What you need to do = Please take the lines from the one holding "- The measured" through the one holding "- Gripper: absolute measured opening" in the data below and copy them exactly.

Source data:
───

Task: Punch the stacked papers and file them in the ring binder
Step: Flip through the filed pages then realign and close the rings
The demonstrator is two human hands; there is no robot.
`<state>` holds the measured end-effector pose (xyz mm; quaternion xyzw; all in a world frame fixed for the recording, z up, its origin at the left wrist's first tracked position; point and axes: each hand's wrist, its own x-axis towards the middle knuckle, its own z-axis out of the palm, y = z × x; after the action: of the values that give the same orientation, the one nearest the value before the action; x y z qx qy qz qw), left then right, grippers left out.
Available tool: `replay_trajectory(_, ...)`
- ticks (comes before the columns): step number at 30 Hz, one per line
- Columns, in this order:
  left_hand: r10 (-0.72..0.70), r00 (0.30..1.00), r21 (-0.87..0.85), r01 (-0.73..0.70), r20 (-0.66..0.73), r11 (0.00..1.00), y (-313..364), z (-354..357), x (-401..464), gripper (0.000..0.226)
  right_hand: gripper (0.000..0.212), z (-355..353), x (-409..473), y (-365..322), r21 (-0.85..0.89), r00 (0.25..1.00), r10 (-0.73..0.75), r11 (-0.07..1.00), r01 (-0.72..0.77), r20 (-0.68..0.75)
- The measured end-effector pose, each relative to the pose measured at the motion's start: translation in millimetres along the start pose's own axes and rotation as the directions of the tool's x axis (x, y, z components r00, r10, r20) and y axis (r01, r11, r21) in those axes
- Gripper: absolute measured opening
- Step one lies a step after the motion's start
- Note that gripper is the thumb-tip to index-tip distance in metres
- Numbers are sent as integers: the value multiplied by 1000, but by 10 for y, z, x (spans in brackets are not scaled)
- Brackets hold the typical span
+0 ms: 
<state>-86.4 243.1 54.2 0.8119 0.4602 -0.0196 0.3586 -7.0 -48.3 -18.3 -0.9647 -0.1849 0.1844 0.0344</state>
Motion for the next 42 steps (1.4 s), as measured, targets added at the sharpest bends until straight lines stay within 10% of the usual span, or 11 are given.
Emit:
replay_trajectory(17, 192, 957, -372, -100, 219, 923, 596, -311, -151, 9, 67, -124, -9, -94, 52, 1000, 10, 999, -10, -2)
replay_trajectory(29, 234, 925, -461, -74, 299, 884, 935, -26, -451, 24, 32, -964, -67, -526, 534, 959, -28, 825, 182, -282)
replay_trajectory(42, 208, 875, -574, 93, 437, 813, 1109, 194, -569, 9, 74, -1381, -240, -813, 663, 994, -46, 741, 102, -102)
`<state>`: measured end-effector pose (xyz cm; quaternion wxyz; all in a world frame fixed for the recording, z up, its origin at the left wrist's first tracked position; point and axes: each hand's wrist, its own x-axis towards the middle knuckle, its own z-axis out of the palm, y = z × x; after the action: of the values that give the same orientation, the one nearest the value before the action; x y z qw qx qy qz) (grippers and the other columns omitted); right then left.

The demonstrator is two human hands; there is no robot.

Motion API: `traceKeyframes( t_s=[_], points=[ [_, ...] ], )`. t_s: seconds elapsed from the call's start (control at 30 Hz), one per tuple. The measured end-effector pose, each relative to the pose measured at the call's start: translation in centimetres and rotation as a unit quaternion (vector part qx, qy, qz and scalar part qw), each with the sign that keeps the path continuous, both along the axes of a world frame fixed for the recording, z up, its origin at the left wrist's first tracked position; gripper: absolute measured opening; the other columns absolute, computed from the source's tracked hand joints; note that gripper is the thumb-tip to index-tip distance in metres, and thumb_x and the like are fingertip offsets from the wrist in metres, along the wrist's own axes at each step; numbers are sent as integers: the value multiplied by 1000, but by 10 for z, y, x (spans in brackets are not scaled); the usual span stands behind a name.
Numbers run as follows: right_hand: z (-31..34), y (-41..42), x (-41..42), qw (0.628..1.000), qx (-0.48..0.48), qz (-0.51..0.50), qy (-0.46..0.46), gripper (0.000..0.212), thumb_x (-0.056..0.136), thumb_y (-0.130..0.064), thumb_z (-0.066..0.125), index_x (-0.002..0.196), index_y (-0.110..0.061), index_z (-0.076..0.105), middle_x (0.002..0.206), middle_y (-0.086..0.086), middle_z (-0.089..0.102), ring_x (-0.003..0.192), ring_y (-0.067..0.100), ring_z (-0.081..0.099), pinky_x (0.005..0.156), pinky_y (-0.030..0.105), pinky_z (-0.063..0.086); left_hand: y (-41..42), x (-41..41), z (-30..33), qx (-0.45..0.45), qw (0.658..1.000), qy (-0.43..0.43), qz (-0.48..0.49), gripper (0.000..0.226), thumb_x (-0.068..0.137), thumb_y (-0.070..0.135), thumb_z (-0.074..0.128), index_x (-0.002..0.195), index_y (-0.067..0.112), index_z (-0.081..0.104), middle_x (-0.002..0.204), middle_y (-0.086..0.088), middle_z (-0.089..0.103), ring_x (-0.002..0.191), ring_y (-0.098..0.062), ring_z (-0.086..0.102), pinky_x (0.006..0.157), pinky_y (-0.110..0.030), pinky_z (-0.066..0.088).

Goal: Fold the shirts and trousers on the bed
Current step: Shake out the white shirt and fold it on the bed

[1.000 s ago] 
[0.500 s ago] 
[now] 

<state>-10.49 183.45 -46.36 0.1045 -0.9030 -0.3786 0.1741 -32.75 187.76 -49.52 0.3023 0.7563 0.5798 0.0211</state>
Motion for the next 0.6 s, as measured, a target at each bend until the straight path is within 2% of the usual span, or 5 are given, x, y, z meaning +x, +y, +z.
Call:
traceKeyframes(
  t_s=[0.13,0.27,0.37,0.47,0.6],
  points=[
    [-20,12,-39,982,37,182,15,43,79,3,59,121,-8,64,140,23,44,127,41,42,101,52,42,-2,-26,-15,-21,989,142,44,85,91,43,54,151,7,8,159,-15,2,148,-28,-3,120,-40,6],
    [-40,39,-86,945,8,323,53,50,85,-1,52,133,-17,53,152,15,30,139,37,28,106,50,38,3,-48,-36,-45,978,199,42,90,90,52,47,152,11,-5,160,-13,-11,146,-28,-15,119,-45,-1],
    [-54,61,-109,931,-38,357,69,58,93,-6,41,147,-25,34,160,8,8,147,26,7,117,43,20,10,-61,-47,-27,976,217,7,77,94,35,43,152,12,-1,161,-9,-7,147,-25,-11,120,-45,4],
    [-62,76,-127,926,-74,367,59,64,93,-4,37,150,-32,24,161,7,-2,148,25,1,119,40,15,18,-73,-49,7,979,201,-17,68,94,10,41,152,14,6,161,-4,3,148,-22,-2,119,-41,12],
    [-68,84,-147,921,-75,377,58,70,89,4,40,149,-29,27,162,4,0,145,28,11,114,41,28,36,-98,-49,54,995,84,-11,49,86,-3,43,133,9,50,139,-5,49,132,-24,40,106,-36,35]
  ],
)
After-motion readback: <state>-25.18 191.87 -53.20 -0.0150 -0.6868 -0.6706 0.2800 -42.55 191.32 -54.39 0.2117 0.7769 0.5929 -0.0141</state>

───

Reply =
- The measured end-effector pose, each relative to the pose measured at the motion's start: translation in millimetres along the start pose's own axes and rotation as the directions of the tool's x axis (x, y, z components r00, r10, r20) and y axis (r01, r11, r21) in those axes
- Gripper: absolute measured opening

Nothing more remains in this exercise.